We’ve probably seen videos of Bree from that day; maybe an interview with her afterwards. We’ve probably not seen or heard much about James Tyson, though. James, who is white, was also part of the local activist group. He was not trained in climbing for that day. He was not equipped with much of anything. All he was tasked with was standing at the bottom of the flagpole as Bree’s spotter and assisting her in any way he could. And as James stood there and Bree started climbing, he really wasn’t sure what that assistance might be.

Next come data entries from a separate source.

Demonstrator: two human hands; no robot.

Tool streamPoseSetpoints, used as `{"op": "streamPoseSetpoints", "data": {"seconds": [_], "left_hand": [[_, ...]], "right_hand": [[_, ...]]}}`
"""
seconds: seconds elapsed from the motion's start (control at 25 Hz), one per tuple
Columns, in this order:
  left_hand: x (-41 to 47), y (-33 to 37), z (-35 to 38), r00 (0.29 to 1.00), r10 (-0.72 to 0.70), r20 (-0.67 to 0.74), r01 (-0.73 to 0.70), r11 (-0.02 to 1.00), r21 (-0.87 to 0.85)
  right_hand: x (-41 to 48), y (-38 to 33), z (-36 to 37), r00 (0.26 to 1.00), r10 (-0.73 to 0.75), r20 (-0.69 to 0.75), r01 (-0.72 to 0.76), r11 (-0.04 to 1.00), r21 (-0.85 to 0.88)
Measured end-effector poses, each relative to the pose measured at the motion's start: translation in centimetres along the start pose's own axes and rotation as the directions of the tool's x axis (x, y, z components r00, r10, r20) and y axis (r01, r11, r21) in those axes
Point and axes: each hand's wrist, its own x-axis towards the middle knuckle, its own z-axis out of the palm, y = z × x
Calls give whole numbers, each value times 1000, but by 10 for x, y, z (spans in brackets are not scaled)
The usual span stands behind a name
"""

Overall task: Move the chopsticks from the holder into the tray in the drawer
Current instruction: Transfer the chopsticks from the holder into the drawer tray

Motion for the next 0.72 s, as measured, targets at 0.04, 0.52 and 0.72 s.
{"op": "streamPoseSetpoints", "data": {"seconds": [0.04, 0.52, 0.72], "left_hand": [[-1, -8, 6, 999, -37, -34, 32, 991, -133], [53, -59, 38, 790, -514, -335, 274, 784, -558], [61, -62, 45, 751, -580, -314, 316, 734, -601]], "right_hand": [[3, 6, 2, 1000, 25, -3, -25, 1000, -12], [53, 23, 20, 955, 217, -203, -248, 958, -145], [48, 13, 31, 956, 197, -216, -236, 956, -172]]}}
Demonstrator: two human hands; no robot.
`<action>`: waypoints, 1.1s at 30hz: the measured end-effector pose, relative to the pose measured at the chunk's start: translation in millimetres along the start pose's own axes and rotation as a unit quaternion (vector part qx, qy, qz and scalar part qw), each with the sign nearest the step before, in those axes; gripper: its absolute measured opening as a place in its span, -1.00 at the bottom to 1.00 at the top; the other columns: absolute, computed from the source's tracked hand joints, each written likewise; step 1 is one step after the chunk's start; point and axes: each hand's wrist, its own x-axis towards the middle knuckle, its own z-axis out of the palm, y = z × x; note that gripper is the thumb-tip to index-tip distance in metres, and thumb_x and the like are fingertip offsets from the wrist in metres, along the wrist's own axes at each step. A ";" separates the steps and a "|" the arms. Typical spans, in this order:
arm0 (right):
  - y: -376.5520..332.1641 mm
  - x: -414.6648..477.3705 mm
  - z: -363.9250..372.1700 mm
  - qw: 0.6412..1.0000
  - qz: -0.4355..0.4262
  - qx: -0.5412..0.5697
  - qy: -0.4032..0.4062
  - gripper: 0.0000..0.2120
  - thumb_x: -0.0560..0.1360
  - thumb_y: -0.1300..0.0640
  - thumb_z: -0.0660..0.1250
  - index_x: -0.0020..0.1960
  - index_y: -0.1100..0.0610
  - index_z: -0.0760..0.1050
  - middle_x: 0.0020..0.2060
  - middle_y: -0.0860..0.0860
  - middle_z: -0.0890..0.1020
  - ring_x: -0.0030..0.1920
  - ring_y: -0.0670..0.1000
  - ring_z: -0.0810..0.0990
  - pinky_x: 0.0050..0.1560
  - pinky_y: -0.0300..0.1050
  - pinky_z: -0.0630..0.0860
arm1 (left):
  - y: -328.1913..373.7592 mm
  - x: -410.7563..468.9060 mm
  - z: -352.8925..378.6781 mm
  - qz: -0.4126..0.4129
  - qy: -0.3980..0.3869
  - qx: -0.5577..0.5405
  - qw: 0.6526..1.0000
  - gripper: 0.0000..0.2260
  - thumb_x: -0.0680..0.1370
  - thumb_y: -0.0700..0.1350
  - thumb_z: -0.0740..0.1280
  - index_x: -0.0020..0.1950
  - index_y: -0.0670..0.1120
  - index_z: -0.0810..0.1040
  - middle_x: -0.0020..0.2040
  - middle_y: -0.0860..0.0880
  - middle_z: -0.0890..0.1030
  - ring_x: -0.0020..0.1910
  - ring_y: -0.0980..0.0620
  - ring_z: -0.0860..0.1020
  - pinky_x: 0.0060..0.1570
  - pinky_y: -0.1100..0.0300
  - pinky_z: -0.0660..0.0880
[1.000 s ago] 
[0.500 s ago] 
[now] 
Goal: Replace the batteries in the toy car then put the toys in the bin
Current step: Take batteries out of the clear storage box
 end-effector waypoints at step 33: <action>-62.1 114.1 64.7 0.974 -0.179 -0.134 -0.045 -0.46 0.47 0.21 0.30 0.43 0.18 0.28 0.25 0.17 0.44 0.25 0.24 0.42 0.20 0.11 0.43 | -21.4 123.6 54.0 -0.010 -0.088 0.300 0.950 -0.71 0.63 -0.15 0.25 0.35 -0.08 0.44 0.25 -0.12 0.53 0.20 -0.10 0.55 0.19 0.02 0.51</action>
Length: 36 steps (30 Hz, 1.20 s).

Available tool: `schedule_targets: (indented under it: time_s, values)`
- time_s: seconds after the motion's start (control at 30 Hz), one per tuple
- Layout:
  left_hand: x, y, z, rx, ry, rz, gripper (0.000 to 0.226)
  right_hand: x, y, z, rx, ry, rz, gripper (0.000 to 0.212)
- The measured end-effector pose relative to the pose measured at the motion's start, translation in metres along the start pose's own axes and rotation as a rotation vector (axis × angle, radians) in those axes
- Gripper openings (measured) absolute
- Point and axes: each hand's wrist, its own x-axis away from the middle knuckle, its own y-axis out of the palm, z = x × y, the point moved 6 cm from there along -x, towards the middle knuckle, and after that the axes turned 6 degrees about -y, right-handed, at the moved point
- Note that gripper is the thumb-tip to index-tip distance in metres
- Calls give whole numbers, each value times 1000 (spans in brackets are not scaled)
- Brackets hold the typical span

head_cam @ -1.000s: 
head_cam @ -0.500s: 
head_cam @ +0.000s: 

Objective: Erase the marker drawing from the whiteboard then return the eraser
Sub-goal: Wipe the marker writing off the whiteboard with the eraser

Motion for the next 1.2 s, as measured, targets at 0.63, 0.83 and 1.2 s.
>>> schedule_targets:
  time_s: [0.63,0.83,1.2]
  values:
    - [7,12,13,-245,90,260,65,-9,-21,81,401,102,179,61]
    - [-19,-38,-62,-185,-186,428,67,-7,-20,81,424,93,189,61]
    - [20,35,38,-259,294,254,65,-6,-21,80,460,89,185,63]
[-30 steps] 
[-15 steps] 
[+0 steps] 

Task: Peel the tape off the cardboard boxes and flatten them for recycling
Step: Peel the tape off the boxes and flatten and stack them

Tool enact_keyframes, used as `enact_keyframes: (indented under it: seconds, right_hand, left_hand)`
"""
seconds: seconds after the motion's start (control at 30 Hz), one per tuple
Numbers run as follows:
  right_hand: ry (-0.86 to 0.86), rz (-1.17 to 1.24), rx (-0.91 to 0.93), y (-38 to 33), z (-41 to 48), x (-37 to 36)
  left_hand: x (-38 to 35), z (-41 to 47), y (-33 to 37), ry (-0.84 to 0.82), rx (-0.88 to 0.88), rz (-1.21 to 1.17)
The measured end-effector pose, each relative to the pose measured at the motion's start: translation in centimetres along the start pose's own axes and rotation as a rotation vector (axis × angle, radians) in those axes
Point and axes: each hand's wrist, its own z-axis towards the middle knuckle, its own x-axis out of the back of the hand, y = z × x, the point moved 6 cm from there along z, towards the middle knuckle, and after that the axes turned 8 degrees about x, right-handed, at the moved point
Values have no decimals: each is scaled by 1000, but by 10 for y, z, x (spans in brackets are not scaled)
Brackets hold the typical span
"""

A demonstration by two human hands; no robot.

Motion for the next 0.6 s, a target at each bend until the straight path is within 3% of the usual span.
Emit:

Then James overheard, off to the side, a group of authorities, all white, talking about how to get Bree down. One suggested shooting her but others ruled that out. Finally one said, “I know what to do: taze the poll. Just taze the poll. That’ll get her down.” And they agreed this is what they would do.

And in that moment, as the group made their way over with taser in hand, James, standing at the bottom of the pole, knew exactly what he was there for that day, what his role would be: he placed his hand – his white hand – on the flagpole. And they didn’t taze it.

Now there is no doubt that Bree Newsome is the undisputed heroine here. She rightfully receives all the credit for her brave act. But we should not let what James Tyson did go unnoticed, the way he recognized in an instant the privilege he had and how he could best use it. So while Bree was engaged in celebration as an act of defiance, James found a way of shouting with the stones.

In her artwork, “Even the Stones Cry Out,” Rev. Lauren Wright Pittman depicts stones echoing the voice of God. As she describes it, “Down the sides of the image are the silencers’ in postures of quieting judgment. My hope was for the silencers to be completely visually enveloped and drowned out by the stones…..that their attempts at diminishing the truth would ultimately and always be in vain.”

Silencers, she calls them. I like that better than Pharisees. There will always be silencers. There will always be an undercurrent, an inertia that seeks to tamp down truth whenever it is spoken or lived out – to minimize, to undermine, to discount, to gaslight, to deny. And that plays with our minds, no doubt. Try as we might to forget the procession taking place on the other side of town, it’s always in the back of our minds, nagging at us, giving us that uneasy feeling in the pit of our stomach….

Which is why we must never forget that celebrations are an act of defiance; and that it’s not about whether there will be shouts and cries for justice and love and grace and hope, but whether we are willing to be part of their reverberations. And so as our Holy Week journey begins, beloved, I ask again:

What is it for us, Trinity, that cannot be silenced?
What must be said? What must be done?
What is important enough for us to step out on a limb for?
What truths are so powerful that they cry out at us even as some are silenced?
How can we shout with the stones?

In the name of the Creator, Redeemer, and Sustainer, thanks be to God – and may all of God’s people say, AMEN!


[1] Habakkuk 2:10-11a

[2] https://www.trelliseducation.org/news/hands-on-the-pole

* Because sermons are meant to be preached and are therefore prepared with the emphasis on verbal presentation, the written accounts occasionally stray from proper grammar and punctuation.